Welcome back. Our last question comes from
an anonymous caller, and Joe, you know
what that means. What does it mean, Paula?
Well, we give every anonymous caller a nickname because it's boring to simply say,
next question comes from anonymous.
Generally, we base those often on movies I've seen or TV shows that I've watched.
You know, a TV show I've wanted to watch, but I've been traveling extensively is Furiosa.
Not a TV show.
It's a movie.
It's a prequel to Mad Max Fury Road.
But I'm going to go back to Mad Max Fury Road, which if you haven't seen Mad Max,
And I haven't.
This is a fantastic movie.
In fact, it's an action movie that was up for Academy Awards.
And you're like a Mad Max movie up for Academy Awards?
Yes, it's that good.
So it stars Charlize Theron and stars Tom Hardy, who plays the part of Mad Max.
So let's call him Tom, because Tom Hardy does a great job in this movie.
Just with his facial expressions, like the entire movie, Paula, he's screwed.
But he says maybe four words.
the entire movie. But he has such great facial expressions, you can tell what he's thinking,
which is, I'm screwed. Nearly the entire movie. And Paula's making faces right now saying,
I'm screwed because I know nothing about this. If you're watching on YouTube, you can see my
facial expressions and it's won. What? Yep. Yes. I have no idea what you've just said,
but what I know is our final question today comes from Tom.
Hi, Paula and Joe, Opaul as well.
I have a bit of a math thought problem that I was hoping you could help me figure out.
My partner and I currently have a fine number that's around $3 million.
And I realize that that's going to change as we get closer to that.
But for now, that's the number that we have.

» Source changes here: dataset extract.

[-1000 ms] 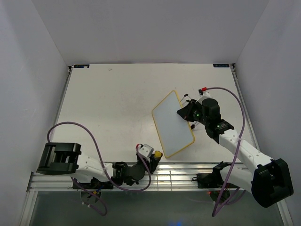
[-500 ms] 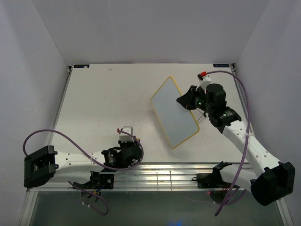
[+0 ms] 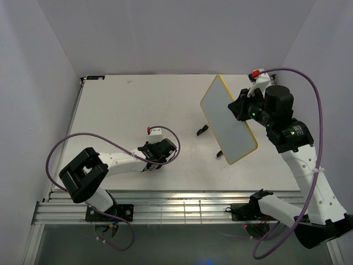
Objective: Erase the whiteboard
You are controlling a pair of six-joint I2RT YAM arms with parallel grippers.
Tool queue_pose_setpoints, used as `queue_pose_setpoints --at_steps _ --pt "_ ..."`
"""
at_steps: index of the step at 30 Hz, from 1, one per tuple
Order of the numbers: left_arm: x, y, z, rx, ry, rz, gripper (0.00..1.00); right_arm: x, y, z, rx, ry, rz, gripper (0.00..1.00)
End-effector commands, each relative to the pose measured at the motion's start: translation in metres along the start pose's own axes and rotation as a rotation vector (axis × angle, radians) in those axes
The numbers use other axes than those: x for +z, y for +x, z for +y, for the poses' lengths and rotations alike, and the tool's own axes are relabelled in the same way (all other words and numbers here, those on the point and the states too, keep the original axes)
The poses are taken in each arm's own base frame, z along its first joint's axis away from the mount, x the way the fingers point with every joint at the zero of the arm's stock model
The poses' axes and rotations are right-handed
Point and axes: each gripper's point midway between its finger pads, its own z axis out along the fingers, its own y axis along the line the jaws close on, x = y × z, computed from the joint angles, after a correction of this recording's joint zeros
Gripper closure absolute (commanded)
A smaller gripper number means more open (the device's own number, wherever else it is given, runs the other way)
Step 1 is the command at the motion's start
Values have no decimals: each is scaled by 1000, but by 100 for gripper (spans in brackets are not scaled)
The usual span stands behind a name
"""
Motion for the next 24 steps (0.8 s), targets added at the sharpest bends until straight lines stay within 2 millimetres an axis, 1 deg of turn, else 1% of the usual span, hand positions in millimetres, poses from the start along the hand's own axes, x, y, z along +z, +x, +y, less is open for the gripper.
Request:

However, we're only approaching $2 million.
And all of that money is in VTSAX.
And so the thought problem I was hoping you could help me think through was that the idea is
we would use geo-arbitrage now, so to move somewhere that is a much lower cost of living
and withdraw less than 3% of our current net worth, so the 1.8 million that we have in VTSAX.
Over time, because we're taking out less than 3%, our portfolio will still continue to grow,
and at some point get closer to our original $3 million number.
And at that point, we have the option to move back or to move somewhere else that's a higher cost of living.
To me, it sounds a little bit like Coast Five, but we're actually taking out some money instead of just leaving it.
And I just want to make sure I'm not missing any obvious problems with this plan,
especially because it involves pulling the plug on full-time work.
Now, we would be open to maybe doing some part-time work in this new location, which would lower the number even more.
We're a little bit flexible.
Anyways, we'd love to hear your thoughts.
Thanks.
Tom, I love this plan. So first I'm going to talk about why I love it, but then I'm going to talk about all of the obstacles, red flags, things that could blow it up and go wrong. And I'm not saying that to be a Debbie Downer because I do love the plan, but I'll kick off with talking about why I like it so much. The goal that you clearly have is to retire early. And I use retirement in the income cessation sense of the word. So it's clear from your question that you and your partner want to,
leave your jobs, stop earning an active income, and then move on to the next phase of your life.
And by virtue of geo-arbitraging, you can do that now. The trade-off is that rather than do that in the
United States, you'll be in Costa Rica or India or Bali or Bali, right? Or Nepal. Let me make a
plug for my home country. Nepal is a beautiful place. Highly encourage it.
Or Estonia, you know, you're going to be living and having a great adventure in some other part of the world.
That's a beautiful thing. It's a great, great way to be able to bring your costs down and enjoy your life.
And I know many people who have retired either early or at the traditional age and have done so by virtue of moving to Quenca, Ecuador, or moving to Merijin, Colombia, or moving to all of these places that are very popular with expats.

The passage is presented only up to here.